**Exercise directions:** Write only the number of lines in the entries below that contain the word "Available".
____________
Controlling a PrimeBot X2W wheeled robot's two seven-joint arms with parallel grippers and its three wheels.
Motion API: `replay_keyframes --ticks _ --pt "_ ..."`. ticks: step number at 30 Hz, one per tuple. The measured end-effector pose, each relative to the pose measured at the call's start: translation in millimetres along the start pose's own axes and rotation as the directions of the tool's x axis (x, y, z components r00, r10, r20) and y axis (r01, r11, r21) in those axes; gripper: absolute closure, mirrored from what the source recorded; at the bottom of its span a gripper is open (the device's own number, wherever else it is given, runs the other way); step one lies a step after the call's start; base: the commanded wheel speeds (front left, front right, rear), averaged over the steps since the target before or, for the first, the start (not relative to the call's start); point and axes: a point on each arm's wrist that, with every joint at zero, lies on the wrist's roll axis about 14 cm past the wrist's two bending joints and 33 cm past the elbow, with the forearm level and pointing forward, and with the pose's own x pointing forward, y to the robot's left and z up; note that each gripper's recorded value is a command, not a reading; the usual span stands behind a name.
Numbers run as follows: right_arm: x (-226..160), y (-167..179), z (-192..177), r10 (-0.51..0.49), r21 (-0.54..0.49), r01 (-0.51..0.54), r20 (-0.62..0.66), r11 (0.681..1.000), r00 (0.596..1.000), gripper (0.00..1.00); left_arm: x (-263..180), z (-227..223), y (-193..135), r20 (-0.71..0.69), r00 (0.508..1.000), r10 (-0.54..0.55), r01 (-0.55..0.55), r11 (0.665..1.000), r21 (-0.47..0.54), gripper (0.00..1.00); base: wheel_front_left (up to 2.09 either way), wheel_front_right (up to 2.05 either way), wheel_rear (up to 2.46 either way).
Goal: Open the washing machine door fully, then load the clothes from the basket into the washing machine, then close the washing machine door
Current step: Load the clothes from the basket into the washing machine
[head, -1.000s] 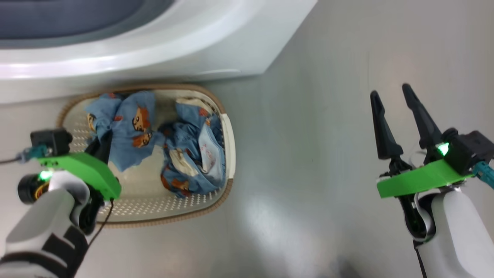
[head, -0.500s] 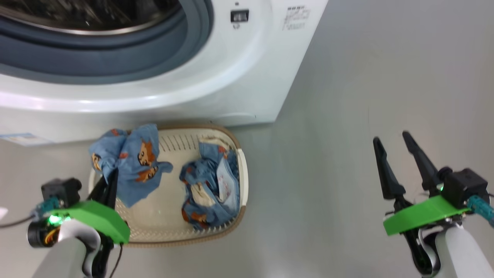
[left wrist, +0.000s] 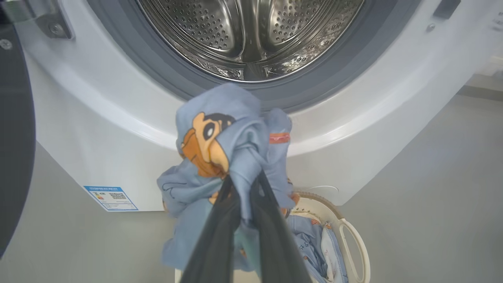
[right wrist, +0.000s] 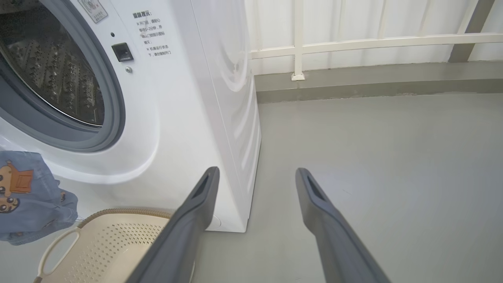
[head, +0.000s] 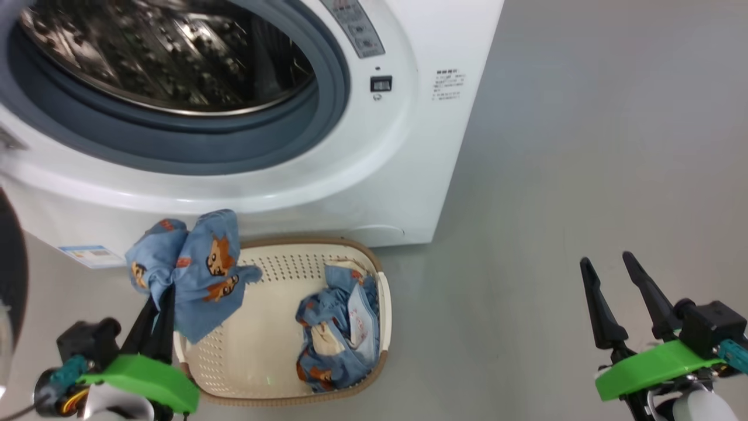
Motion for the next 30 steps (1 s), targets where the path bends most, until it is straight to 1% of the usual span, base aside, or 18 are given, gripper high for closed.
replay_keyframes --ticks 8,13,17,23,30 --pt "-10 1 6 0.006 -0.006 -0.006 0.012 1.000 1.000 0.00 -30 32 9 0.109 0.994 0.033 -0.037 0.999 0.039 1.00 0.00 0.00 0.00" --pt "-13 -1 11 0.002 -0.007 -0.002 0.024 1.000 1.000 0.00 -45 41 4 0.149 0.988 0.034 -0.042 0.998 0.050 1.00 0.00 0.00 0.00" --pt "-23 -6 5 -0.015 -0.007 0.015 0.006 1.000 1.000 0.00 -54 45 3 0.170 0.985 0.041 -0.051 0.997 0.054 1.00 0.00 0.00 0.00" --pt "-26 -8 7 -0.028 0.004 0.028 0.013 1.000 1.000 0.00 -60 52 1 0.199 0.979 0.048 -0.058 0.997 0.045 1.00 0.00 0.00 0.00" --pt "-25 -10 4 -0.033 0.006 0.033 0.004 0.999 0.999 0.00 -58 49 0 0.194 0.980 0.050 -0.058 0.998 0.038 1.00 0.00 0.00 0.00"
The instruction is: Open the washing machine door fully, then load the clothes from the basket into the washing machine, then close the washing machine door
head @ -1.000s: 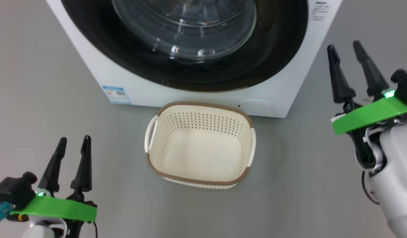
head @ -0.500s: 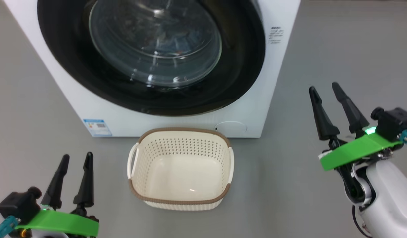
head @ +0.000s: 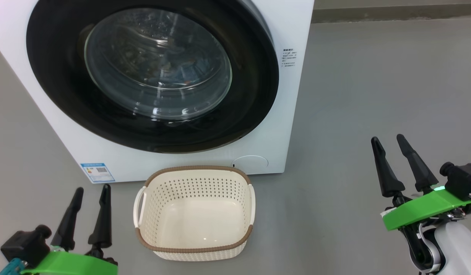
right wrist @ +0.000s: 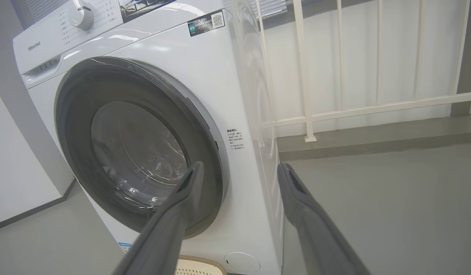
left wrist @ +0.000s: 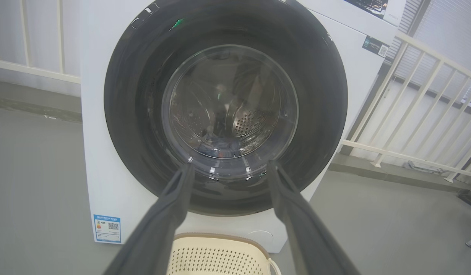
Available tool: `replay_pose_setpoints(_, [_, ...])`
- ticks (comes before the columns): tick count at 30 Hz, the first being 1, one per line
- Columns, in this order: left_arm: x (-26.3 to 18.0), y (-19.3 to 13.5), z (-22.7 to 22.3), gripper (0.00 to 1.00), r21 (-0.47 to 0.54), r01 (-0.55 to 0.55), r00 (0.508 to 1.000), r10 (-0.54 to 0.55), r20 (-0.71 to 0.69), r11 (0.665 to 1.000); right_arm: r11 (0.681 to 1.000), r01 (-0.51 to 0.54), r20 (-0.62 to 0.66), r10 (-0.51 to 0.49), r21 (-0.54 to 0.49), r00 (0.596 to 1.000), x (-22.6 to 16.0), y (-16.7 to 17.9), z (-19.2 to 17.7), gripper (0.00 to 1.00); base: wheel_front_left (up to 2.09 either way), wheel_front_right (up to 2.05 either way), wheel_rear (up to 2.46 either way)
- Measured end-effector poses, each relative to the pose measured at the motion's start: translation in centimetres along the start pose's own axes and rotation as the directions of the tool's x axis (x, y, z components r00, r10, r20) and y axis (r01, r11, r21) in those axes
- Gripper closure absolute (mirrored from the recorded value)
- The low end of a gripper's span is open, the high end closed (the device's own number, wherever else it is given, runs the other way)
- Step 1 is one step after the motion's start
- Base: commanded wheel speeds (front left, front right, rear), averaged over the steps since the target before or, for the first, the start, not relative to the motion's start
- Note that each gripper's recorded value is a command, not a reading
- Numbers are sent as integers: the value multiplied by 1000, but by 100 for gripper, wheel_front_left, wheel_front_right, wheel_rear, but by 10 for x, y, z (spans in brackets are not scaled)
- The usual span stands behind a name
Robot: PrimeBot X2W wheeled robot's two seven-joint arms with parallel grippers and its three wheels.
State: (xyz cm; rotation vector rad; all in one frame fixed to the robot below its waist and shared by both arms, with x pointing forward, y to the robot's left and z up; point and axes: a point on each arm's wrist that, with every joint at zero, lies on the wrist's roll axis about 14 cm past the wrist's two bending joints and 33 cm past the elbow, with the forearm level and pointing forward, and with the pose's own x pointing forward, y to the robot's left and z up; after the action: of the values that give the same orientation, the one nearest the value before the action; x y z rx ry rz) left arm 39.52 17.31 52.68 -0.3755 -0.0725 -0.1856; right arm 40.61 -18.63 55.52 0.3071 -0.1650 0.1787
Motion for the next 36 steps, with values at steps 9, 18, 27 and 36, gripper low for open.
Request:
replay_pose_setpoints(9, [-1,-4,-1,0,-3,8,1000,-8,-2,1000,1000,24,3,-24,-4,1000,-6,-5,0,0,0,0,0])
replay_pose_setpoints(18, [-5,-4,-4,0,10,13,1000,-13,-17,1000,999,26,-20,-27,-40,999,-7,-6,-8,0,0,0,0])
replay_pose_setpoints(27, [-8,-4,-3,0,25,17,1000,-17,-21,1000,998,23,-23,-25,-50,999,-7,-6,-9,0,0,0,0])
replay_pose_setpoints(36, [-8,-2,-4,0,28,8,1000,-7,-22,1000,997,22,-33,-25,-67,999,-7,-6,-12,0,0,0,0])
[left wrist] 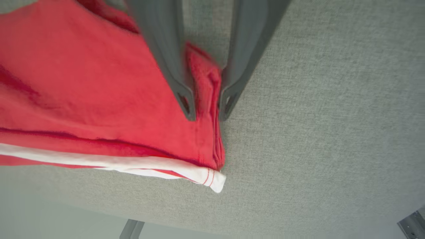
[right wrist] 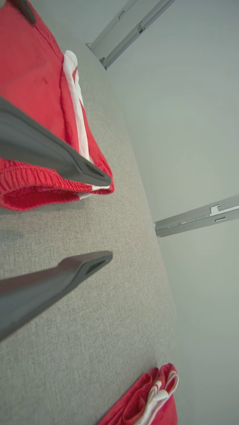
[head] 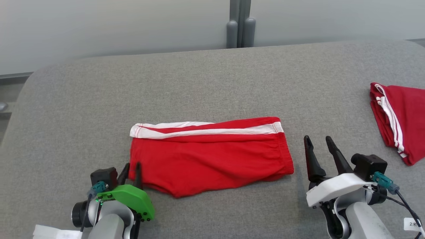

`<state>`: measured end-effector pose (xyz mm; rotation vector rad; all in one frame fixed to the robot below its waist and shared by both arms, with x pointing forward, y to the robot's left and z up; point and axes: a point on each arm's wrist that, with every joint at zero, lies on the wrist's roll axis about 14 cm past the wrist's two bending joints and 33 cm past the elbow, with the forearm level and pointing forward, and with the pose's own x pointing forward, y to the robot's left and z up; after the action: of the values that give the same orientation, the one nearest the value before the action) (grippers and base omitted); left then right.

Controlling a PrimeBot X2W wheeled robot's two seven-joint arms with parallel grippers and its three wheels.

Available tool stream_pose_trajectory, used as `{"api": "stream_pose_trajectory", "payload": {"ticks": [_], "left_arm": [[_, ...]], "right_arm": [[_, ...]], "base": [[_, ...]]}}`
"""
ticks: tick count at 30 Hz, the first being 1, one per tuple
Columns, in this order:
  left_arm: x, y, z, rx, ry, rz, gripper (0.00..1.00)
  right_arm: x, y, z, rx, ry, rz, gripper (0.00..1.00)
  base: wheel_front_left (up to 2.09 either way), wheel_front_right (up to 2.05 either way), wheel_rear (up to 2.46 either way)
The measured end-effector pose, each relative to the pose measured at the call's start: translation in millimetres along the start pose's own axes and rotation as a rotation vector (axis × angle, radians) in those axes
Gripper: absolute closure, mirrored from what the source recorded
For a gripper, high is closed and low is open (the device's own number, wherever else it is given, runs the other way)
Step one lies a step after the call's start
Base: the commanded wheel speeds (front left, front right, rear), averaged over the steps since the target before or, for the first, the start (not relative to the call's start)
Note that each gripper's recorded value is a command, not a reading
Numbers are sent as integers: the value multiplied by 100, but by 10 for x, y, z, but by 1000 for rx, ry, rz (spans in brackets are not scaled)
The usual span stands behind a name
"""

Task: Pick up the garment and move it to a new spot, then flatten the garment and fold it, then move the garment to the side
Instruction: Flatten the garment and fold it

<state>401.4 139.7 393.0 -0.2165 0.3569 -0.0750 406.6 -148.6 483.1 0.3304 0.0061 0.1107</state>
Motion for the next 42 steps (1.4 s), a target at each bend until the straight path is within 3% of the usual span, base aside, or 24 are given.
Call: {"api": "stream_pose_trajectory", "payload": {"ticks": [8,23,32,33,35,36,42], "left_arm": [[-97,102,172,-1,-75,30,0],[-383,520,108,-29,-92,155,0],[-403,573,82,-24,-87,171,0],[-403,571,82,-25,-87,171,0],[-403,567,87,-27,-89,170,0],[-403,567,91,-29,-91,172,0],[-404,558,128,-28,-103,170,0]], "right_arm": [[210,327,-215,-26,70,101,0],[345,343,-1080,-129,356,124,0],[391,385,-1300,-146,425,144,0],[386,406,-1321,-147,432,152,20],[391,453,-1338,-151,440,170,93],[386,482,-1349,-149,444,180,100],[374,677,-1347,-99,441,217,100]], "base": [[0,0,0],[0,0,0],[0,0,0],[0,0,0],[0,0,0],[0,0,0],[0,0,0]]}}
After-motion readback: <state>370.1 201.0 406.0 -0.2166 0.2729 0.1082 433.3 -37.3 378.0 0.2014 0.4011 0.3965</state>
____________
**Answer below:** 2